Segment Start: Data for analysis
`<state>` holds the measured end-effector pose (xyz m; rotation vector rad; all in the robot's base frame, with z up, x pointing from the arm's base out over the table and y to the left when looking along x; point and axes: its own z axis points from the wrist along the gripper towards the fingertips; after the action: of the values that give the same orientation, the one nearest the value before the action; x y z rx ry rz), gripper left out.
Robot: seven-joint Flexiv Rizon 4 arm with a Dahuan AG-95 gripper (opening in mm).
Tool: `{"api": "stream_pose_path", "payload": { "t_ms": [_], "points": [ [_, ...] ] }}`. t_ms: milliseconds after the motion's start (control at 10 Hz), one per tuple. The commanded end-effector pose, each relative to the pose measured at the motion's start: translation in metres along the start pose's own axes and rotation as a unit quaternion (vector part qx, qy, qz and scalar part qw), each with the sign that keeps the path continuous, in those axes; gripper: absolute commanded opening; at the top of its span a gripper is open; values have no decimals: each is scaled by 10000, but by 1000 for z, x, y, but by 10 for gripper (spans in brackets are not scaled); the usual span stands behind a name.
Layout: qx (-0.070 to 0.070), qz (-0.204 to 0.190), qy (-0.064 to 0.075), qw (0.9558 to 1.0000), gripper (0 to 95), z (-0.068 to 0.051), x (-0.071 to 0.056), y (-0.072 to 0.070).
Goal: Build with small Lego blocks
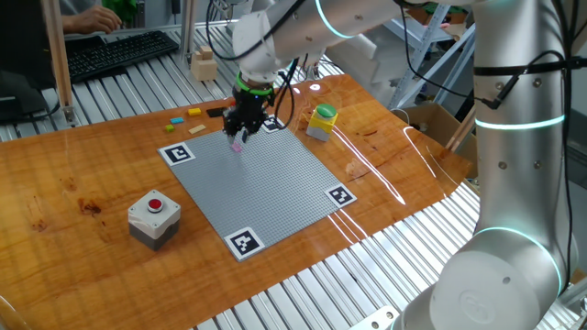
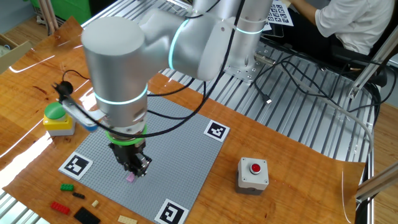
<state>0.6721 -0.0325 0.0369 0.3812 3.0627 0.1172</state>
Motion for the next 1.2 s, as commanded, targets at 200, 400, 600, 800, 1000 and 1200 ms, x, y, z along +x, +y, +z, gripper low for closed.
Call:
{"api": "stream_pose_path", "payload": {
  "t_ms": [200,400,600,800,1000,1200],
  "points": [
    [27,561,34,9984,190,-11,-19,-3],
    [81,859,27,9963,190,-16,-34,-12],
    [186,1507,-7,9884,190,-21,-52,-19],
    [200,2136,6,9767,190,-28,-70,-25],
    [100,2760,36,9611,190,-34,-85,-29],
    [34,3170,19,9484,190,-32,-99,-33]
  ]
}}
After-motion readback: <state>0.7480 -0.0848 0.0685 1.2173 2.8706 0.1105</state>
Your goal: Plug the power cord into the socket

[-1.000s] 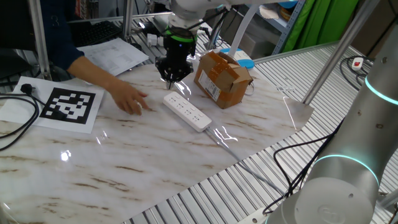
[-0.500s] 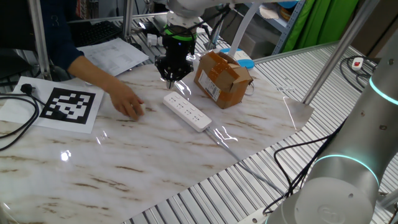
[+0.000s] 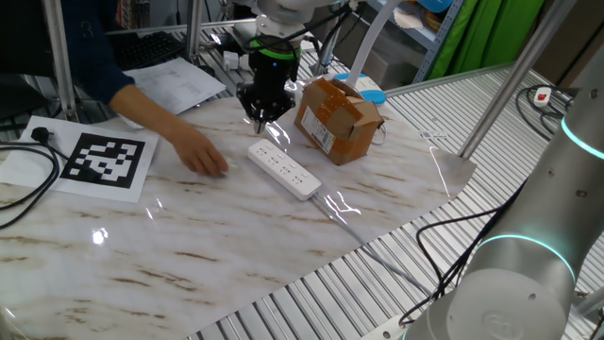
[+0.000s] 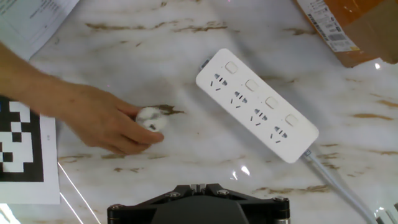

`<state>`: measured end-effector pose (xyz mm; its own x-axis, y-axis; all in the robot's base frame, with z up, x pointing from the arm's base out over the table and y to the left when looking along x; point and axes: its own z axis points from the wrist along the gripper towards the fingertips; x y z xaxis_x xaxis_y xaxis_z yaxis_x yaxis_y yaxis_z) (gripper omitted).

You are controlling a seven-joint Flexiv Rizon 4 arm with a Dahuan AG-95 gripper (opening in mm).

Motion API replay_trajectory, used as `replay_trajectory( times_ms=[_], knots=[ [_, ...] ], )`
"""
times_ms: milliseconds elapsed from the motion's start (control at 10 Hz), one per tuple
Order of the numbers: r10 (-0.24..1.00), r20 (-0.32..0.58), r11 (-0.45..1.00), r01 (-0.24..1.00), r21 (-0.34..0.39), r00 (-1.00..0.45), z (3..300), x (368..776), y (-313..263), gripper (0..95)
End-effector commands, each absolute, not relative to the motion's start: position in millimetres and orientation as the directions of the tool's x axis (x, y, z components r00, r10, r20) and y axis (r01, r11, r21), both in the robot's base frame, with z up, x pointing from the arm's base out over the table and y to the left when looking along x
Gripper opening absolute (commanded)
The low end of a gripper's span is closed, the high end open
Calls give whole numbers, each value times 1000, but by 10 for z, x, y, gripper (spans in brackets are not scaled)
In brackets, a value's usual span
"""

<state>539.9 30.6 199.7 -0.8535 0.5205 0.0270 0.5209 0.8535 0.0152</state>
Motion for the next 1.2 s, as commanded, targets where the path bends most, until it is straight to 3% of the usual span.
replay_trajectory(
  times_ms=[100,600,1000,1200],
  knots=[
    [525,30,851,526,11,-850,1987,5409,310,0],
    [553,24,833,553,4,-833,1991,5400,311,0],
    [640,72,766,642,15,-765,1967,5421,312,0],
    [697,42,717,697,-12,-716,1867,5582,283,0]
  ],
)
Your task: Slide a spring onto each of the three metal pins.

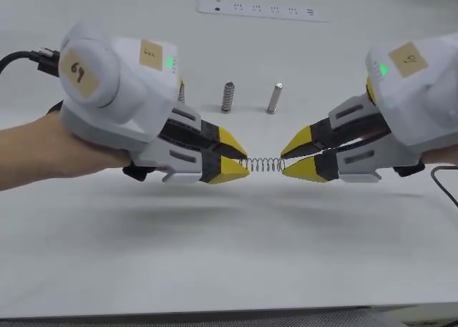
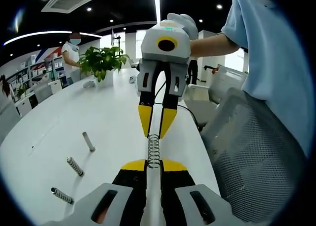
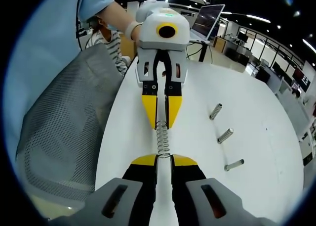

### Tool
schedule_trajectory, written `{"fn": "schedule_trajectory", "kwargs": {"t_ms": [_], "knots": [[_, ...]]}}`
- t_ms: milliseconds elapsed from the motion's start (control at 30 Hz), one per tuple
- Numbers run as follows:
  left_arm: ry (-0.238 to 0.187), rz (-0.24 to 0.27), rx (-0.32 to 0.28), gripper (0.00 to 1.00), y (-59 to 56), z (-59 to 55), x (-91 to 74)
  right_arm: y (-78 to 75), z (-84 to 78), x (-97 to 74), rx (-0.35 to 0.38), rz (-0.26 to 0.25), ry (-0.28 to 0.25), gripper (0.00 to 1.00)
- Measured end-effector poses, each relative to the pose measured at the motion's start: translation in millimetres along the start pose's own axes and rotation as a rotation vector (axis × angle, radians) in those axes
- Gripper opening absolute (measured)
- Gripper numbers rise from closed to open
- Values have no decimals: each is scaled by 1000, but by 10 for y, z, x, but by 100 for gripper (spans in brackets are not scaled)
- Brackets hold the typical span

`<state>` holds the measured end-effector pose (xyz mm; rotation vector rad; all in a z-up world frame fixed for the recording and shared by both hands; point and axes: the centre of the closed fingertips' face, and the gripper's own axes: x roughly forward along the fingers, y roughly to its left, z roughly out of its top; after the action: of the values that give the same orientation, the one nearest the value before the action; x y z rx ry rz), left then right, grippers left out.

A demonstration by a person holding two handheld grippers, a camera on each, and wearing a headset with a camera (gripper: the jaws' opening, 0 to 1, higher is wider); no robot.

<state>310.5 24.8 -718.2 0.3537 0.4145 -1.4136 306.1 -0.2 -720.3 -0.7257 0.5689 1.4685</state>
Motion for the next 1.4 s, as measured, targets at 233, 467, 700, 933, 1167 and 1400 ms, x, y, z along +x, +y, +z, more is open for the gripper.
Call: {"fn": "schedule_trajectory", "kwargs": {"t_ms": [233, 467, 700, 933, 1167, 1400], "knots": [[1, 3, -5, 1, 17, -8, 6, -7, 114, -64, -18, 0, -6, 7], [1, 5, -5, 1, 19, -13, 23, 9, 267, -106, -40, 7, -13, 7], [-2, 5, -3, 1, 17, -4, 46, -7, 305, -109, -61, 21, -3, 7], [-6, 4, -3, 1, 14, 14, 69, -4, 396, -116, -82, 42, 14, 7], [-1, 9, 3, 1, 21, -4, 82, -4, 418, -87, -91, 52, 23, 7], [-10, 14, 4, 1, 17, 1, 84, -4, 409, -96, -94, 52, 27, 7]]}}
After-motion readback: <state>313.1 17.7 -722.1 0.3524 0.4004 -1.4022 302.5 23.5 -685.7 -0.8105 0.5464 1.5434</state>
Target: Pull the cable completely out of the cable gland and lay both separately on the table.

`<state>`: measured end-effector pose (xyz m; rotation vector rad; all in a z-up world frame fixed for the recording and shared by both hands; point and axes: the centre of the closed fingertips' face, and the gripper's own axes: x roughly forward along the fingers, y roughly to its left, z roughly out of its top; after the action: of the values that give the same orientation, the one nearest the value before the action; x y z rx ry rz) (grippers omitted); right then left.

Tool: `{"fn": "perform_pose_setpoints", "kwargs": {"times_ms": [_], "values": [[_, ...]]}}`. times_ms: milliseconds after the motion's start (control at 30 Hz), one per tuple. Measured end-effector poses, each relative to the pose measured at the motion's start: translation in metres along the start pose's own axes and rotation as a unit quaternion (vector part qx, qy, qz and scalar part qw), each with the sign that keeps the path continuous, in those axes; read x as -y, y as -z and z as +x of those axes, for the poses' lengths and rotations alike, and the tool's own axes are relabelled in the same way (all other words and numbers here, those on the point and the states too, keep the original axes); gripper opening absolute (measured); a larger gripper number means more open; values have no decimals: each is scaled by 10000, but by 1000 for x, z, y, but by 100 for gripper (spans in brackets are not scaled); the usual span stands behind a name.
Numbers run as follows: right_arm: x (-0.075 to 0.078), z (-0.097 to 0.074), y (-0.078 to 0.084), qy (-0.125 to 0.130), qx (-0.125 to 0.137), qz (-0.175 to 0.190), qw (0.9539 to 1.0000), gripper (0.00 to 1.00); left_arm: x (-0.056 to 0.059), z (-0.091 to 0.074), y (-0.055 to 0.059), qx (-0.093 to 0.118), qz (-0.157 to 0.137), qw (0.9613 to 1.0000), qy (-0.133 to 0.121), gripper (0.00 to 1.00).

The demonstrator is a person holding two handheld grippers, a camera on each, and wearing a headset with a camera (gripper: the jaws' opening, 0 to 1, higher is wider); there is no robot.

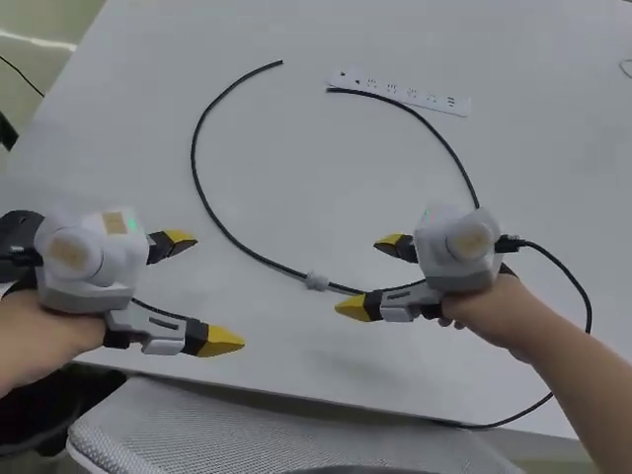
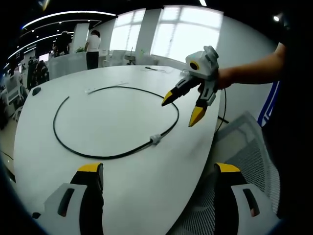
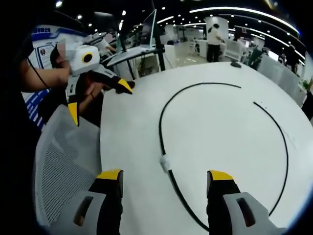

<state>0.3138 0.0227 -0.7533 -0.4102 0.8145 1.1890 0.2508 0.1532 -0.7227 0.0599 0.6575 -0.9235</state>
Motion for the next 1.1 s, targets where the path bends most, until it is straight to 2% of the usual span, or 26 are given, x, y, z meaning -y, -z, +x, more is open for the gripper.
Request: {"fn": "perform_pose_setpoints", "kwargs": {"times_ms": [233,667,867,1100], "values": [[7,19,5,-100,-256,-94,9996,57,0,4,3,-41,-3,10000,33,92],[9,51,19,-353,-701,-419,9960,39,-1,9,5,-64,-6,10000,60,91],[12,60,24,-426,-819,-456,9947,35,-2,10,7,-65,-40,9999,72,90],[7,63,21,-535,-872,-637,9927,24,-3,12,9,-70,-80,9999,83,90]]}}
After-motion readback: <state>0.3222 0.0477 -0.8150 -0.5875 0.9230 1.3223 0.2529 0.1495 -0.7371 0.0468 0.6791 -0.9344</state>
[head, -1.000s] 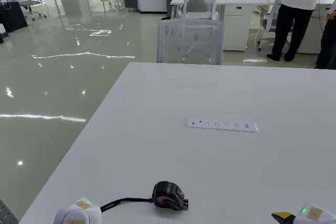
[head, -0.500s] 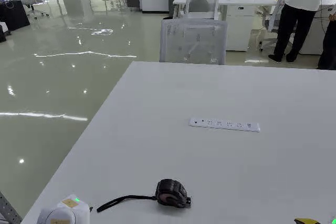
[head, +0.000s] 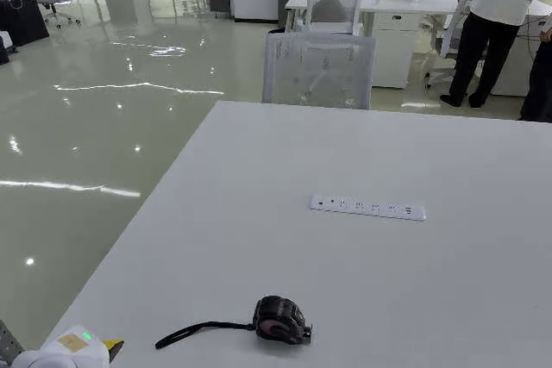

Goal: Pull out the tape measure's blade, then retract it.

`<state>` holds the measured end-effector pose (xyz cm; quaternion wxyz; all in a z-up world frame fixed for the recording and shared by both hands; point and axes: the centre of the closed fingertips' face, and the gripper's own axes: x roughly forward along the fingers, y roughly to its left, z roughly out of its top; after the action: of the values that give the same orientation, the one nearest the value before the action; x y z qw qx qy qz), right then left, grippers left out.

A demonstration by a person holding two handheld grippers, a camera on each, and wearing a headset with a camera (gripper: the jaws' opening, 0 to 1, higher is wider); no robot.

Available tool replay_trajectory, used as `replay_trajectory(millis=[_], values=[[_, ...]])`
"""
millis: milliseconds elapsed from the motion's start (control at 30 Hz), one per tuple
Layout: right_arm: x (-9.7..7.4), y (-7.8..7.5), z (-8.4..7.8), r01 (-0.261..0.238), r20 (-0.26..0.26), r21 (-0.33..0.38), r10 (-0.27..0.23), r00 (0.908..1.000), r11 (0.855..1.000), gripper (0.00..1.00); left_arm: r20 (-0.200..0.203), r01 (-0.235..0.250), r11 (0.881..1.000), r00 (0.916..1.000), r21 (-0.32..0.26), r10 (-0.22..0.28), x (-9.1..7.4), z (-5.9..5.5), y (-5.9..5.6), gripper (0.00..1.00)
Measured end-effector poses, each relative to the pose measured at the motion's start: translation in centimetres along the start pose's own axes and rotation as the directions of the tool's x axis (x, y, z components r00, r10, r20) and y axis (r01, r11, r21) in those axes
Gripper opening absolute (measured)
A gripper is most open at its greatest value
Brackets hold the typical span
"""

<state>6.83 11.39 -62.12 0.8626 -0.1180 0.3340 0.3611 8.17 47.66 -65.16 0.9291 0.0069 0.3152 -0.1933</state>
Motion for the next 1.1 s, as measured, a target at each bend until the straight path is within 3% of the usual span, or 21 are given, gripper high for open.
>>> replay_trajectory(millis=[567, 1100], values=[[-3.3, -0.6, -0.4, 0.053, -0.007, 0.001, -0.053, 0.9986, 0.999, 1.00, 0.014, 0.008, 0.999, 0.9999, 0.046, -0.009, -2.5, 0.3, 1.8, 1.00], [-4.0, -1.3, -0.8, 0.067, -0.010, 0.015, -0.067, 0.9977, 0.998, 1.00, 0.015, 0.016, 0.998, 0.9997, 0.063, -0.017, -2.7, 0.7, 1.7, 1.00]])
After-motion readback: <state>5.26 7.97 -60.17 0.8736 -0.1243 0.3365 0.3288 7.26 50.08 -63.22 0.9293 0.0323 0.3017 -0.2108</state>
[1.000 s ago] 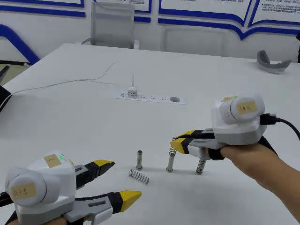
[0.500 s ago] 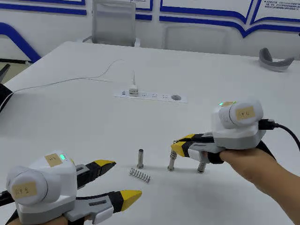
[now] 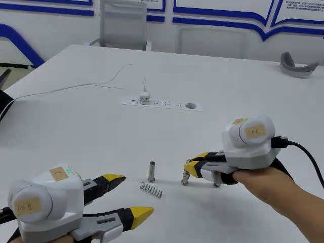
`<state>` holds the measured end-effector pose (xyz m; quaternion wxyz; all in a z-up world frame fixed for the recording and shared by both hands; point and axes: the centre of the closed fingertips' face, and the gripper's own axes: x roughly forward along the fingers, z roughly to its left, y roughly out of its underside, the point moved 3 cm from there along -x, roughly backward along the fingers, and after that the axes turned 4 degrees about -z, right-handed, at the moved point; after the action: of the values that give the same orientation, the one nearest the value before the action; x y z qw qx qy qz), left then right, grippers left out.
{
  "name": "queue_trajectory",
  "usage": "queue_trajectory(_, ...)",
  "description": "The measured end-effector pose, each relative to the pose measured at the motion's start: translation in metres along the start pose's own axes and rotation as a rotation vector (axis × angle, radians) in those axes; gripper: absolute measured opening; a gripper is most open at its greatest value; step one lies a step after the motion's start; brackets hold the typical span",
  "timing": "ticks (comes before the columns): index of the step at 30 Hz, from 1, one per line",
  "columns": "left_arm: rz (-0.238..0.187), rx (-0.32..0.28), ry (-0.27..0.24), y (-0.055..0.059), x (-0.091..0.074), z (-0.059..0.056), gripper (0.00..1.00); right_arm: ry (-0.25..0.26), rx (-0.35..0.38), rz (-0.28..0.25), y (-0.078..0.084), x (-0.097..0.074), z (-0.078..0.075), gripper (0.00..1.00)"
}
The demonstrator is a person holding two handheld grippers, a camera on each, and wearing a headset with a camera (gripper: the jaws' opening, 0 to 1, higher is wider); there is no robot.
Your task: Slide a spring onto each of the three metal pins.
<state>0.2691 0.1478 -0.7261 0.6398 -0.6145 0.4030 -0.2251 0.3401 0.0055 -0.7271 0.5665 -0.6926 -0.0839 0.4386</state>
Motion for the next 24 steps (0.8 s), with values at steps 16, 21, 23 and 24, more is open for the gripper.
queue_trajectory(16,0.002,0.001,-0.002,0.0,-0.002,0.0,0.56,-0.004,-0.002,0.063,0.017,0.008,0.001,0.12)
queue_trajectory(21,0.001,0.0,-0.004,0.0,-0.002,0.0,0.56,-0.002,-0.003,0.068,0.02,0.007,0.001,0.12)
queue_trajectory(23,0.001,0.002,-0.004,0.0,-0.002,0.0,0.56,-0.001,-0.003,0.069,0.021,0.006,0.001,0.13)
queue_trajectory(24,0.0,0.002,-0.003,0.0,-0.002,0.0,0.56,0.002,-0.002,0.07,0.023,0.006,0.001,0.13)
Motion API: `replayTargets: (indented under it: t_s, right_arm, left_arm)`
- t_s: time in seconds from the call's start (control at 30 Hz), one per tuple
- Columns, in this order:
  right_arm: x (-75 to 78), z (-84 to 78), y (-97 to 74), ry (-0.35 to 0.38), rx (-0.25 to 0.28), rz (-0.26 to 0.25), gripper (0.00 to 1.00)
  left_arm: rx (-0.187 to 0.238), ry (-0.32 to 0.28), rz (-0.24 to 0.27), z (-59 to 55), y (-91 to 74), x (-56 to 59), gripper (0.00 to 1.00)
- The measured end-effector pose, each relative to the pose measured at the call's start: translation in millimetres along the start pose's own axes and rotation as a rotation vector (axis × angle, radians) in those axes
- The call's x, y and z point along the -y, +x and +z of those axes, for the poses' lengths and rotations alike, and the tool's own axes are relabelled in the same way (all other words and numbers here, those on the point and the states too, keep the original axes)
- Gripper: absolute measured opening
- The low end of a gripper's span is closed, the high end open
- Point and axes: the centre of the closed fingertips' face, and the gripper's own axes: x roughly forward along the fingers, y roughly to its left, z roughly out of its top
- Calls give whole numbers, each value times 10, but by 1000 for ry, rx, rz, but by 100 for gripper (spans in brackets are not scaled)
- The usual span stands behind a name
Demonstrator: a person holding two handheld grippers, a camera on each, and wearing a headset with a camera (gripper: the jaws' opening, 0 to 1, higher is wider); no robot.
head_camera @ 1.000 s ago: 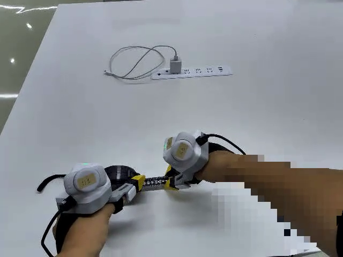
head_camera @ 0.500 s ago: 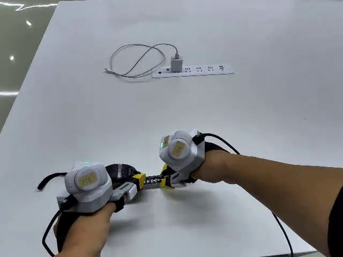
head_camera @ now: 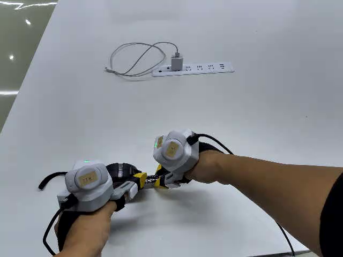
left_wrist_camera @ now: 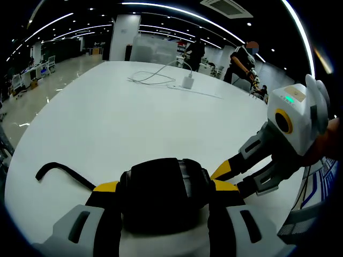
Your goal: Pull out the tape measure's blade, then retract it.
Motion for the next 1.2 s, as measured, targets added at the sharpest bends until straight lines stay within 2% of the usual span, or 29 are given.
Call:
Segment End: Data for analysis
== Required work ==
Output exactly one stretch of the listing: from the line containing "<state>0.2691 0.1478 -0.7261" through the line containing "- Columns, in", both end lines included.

== Task result ==
<state>0.2691 0.1478 -0.7261 0.6398 -0.6145 0.4030 -0.2251 0.3401 0.0055 -0.7271 0.5665 -0.6926 -0.0839 0.4386</state>
Motion for the next 24 steps (0.8 s), with values at steps 16, 21, 23 and 24, more is open for the gripper.
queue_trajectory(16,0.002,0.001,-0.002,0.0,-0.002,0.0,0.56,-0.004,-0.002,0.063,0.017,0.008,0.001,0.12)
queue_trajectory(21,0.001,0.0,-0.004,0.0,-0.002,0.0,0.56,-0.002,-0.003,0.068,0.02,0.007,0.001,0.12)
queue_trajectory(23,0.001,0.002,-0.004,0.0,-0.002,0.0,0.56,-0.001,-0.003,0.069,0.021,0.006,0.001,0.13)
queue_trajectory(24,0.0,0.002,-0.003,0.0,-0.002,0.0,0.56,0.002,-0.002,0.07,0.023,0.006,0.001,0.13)
Motion API: `replayTargets: (indented under it: t_s, right_arm, left_arm)`
- t_s: time in seconds from the call's start (control at 30 Hz), one per tuple
- Columns, in this order:

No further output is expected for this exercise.